Get new strike corps up and running

The government has at last given the green light to the raising of a mountain strike corps — an accretion of some 50,000 troops — in the eastern Himalayas to face up to a potential threat from China. This is to be welcomed.
The present move is not a sign of war-like intention, but a step towards preparation in meeting a future military crisis. Lest peaceniks get excited, it can be asserted that the Chinese themselves would see the development for what it is, although they may permit their think tanks to make appropriate propagandistic noises. This won’t wash.
It is well known that the modernisation of the Chinese armed forces, and the refurbishment of their force projection capabilities in Tibet, overlooking the Indian land mass — through significant build-up of personnel strength, the construction of all-weather roads to rapidly move men and material to deal with a contingency and the laying of airfields to berth combat aircraft for use against India — have advanced at double-digit rates of growth for the past two decades.
India, in fact, is late off the blocks in offering a response. But now that the decision has fructified, it is to be hoped that plan implementation will not be delayed. Indeed, we shall be signalling our intent with clarity if we can get the mountain corps up and running ahead of schedule.
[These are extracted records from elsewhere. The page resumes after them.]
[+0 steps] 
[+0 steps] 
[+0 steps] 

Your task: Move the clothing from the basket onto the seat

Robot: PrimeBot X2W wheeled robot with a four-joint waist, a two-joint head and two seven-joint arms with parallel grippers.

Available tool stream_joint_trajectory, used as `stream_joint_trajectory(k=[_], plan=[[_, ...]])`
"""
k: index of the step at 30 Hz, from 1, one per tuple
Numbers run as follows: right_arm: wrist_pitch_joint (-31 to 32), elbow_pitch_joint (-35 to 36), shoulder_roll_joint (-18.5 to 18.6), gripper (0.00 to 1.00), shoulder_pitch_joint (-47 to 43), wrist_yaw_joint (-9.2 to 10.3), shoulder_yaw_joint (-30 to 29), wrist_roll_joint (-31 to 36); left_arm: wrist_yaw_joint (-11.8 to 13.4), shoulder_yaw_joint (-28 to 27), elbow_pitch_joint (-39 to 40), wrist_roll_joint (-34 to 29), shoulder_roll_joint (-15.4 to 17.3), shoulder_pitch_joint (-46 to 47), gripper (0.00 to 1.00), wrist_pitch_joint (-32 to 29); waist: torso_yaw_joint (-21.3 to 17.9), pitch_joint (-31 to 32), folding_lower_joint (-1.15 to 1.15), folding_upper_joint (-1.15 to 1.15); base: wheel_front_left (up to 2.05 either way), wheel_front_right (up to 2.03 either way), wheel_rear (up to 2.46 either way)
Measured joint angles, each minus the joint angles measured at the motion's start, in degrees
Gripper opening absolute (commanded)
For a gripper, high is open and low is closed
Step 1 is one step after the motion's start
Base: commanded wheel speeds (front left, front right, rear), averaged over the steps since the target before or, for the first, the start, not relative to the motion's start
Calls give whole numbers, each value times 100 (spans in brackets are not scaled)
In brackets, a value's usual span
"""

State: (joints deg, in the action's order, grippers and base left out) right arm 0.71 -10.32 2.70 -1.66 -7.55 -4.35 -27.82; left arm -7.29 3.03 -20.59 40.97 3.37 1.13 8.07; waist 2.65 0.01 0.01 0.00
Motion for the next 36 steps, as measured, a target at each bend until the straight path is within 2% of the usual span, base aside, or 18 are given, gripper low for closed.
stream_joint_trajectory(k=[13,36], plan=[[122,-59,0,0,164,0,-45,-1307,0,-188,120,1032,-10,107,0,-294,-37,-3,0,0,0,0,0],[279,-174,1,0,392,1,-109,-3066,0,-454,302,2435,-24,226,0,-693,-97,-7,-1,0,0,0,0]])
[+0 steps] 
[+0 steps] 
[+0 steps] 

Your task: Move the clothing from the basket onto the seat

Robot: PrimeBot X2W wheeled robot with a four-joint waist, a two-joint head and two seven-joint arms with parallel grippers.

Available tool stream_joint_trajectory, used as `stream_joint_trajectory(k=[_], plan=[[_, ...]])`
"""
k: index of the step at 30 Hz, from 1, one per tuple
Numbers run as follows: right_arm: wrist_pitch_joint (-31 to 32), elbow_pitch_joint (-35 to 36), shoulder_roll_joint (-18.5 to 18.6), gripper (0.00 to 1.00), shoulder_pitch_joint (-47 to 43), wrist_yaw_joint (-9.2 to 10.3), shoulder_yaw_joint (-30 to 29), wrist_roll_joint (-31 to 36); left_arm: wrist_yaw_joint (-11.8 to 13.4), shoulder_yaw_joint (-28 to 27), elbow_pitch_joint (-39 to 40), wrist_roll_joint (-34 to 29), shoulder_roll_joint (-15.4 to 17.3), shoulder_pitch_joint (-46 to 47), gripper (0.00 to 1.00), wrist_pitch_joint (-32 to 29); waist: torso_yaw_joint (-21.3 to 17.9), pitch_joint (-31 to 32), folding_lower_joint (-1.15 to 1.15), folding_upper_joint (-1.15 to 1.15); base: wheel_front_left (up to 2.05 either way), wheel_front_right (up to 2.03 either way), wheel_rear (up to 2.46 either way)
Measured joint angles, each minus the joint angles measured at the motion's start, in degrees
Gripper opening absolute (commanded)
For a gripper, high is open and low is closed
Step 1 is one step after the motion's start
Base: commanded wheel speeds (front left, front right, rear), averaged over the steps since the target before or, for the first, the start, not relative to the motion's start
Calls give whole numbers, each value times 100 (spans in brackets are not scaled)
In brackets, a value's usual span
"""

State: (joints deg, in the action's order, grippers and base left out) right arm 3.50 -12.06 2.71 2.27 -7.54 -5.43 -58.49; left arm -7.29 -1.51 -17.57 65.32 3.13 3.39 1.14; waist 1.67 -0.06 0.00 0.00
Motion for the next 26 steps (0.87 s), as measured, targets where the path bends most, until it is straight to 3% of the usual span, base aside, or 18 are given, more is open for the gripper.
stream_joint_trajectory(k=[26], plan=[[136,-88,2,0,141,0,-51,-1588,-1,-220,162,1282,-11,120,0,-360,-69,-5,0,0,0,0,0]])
India was humiliated in 1962. This was because our troops lacked the wherewithal, and not because they were wanting in grit or gumption. For reasons of political complacence, we had not kept enough forces on the border, and those that were there lacked appropriate clothing and equipment. But it wasn’t only a matter of betrayal of trust that Prime Minister Nehru spoke of. Fifty years ago, India did not have the financial resources to make the right preparations. That niggardly situation no longer obtains. For most of the years of this century, India’s growth rate has hovered about an impressive eight per cent, and that has made many things possible.
In the Sumdurong Chu kerfuffle of the late Eighties, Gen. Sundarji took the bold decision to land troops to send out a message, and the Chinese took note. The present decision to create a mountain strike corps will also certainly register with the Politburo of the Chinese Communist Party, under which the military operates. A debate can possibly be triggered in China that its military prowess has been projected in too ham-handed a manner, inviting a riposte. That’s no bad thing.